▸ **Work instruction**
Find the word "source" in the data. Return every line where it appears.

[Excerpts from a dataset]

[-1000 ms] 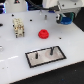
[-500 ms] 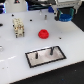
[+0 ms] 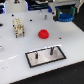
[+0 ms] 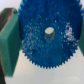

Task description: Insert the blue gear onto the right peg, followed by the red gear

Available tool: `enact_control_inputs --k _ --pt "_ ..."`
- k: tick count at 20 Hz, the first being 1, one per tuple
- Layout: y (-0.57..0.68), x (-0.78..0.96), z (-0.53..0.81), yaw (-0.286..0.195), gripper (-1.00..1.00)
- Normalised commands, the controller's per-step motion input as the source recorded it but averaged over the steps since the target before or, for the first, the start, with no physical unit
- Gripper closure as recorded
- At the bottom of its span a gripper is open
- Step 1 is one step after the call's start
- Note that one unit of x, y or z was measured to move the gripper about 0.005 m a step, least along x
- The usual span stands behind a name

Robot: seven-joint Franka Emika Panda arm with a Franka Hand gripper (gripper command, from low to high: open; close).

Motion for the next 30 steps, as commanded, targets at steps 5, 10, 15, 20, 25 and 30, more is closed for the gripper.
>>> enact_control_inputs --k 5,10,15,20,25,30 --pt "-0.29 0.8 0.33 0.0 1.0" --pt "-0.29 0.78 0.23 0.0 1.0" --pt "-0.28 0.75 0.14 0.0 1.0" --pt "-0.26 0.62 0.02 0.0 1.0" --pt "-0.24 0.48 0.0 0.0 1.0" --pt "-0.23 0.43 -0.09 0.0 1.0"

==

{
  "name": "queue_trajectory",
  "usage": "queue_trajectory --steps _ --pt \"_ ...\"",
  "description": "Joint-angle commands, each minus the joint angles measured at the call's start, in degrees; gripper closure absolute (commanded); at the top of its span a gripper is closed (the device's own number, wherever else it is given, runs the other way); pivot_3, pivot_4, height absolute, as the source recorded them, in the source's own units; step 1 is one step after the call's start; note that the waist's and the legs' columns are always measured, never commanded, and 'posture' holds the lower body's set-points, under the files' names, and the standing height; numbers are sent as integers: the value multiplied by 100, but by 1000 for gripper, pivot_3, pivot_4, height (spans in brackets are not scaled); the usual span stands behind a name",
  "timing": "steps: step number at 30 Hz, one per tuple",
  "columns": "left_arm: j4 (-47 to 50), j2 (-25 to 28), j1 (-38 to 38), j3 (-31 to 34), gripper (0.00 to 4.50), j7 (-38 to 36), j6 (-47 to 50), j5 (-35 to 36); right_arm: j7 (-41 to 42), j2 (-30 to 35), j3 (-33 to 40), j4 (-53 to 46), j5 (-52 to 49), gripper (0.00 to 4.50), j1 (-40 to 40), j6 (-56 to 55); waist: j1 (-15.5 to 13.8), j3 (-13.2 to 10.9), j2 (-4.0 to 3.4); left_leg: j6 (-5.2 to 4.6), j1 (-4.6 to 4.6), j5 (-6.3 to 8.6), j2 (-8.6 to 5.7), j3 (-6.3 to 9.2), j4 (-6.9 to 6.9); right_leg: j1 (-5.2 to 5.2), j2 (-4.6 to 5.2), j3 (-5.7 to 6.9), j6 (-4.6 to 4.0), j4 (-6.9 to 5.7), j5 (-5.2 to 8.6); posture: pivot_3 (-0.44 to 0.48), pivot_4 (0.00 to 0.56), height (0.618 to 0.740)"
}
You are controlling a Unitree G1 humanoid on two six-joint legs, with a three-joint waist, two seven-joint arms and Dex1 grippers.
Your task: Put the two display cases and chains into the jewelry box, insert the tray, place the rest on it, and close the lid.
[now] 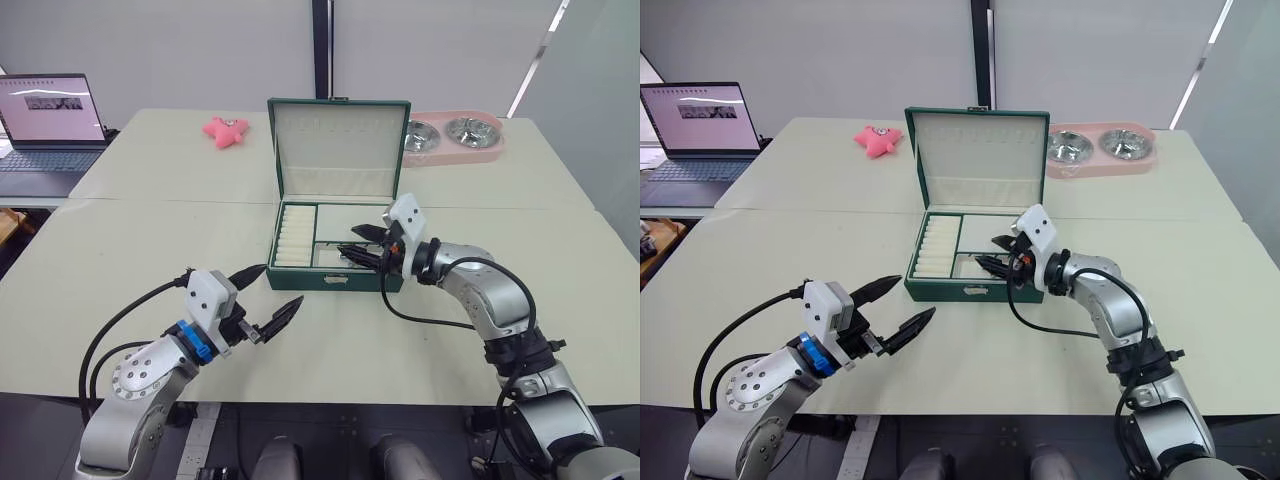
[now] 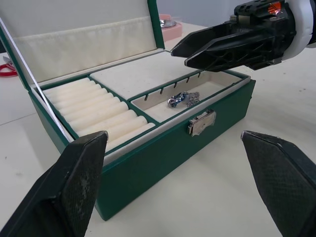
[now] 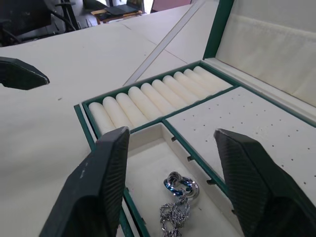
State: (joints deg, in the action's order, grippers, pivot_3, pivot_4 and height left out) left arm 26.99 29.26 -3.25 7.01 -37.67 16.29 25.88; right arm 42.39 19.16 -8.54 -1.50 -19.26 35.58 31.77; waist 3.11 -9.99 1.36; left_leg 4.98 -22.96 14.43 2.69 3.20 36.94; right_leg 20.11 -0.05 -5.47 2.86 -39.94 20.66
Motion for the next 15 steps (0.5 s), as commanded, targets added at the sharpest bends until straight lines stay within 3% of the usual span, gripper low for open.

▸ **Solution for this problem**
- Normalised commands, the controller's per-step motion input as the source recorded it but averaged over the steps since the target before or, for the first, the start, with no physical unit
  "description": "Joint-angle commands, each minus the joint angles measured at the call's start, in degrees; gripper closure absolute (commanded); at the top of its span a gripper is closed (the device's own number, wherever else it is given, runs the other way); pivot_3, pivot_4, height absolute, as the source recorded them, in the source's own units; step 1 is one step after the call's start; note that the waist's and the legs' columns are always measured, never commanded, and 'posture' holds the lower body's set-points, under the files' names, and the standing height; numbers are sent as integers: the value multiplied by 100, but by 1000 for gripper, pivot_3, pivot_4, height (spans in brackets are not scaled); the usual span stands behind a name",

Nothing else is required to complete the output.